▶ [What the task asks] The result should be every line of the listing that contains "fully".

· · · · ·

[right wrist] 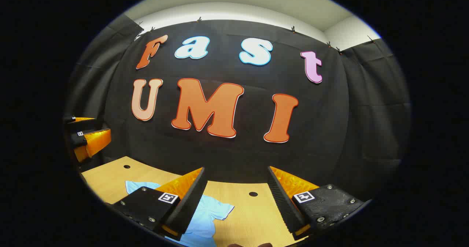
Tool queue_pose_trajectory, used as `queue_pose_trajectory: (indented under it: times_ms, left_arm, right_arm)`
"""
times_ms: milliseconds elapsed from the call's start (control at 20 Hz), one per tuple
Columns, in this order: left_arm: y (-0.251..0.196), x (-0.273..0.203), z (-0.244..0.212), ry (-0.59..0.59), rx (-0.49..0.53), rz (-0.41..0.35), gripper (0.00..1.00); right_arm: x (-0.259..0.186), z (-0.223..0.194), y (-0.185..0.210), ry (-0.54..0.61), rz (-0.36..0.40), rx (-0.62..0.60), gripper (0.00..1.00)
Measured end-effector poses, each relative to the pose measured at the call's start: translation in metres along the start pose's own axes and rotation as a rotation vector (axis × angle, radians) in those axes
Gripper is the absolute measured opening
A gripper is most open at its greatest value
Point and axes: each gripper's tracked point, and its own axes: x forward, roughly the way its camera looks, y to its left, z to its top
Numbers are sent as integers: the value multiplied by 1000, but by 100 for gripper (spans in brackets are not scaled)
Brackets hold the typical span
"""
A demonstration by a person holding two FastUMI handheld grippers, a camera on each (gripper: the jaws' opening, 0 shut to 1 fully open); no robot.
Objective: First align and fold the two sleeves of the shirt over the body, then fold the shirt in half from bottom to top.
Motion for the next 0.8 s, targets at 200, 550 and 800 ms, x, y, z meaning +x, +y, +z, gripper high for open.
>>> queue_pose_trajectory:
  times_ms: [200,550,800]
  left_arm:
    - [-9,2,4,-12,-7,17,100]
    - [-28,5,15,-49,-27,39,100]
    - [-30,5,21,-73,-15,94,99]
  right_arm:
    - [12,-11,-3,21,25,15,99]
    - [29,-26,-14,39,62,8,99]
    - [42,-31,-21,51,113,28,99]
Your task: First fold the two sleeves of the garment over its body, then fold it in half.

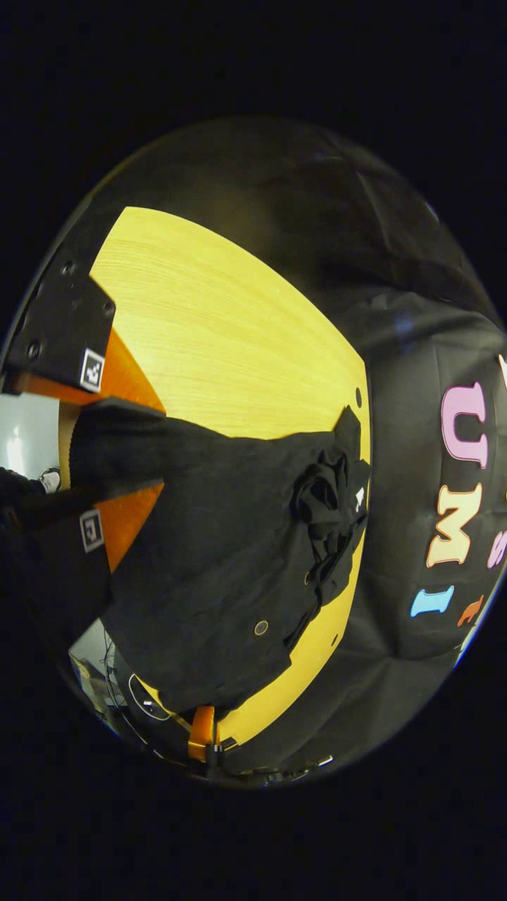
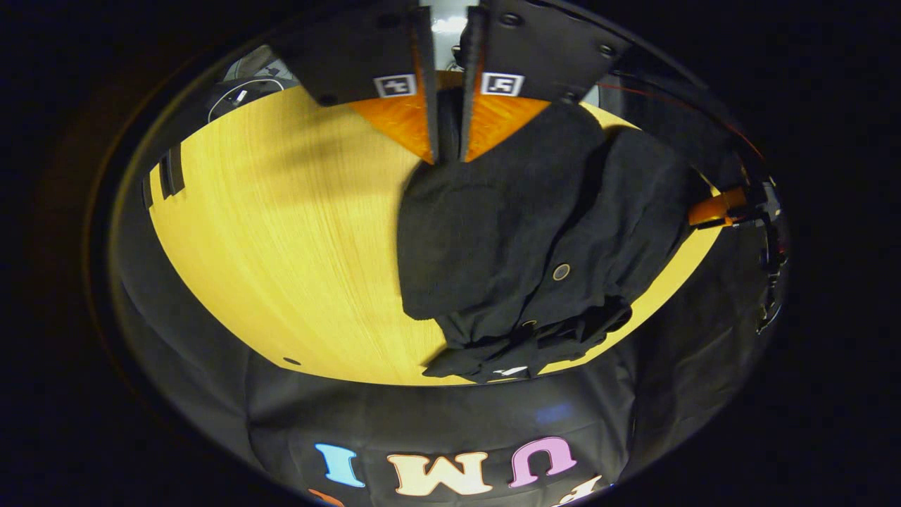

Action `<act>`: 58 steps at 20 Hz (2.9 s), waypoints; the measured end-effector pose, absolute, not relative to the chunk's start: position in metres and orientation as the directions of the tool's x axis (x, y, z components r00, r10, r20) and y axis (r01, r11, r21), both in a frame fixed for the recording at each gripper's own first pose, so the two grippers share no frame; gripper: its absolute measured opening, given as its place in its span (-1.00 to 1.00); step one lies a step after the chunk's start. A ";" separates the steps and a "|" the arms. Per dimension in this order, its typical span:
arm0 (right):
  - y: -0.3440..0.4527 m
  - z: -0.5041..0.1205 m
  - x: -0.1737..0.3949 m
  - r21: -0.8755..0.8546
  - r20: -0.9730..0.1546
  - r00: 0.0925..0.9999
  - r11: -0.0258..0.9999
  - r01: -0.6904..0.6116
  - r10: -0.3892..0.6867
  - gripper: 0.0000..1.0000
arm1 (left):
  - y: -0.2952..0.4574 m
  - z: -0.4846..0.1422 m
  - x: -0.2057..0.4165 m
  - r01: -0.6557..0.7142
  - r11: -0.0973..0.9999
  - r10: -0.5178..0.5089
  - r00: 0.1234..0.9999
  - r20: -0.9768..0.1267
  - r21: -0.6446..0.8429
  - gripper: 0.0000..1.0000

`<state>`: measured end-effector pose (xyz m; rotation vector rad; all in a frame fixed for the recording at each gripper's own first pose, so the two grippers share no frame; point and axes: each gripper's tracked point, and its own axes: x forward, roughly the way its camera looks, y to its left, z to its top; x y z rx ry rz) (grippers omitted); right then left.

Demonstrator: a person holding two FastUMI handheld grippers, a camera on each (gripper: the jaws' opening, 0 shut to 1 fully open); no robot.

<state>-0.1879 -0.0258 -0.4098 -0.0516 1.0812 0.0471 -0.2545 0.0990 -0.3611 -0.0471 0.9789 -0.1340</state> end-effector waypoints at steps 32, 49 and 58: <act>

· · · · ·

▶ [Answer space]
A demonstration by a person holding two FastUMI handheld grippers, a camera on each (gripper: the jaws' opening, 0 shut to 1 fully open); no robot.
Demonstrator: a person holding two FastUMI handheld grippers, a camera on each (gripper: the jaws' opening, 0 shut to 1 fully open); no robot.

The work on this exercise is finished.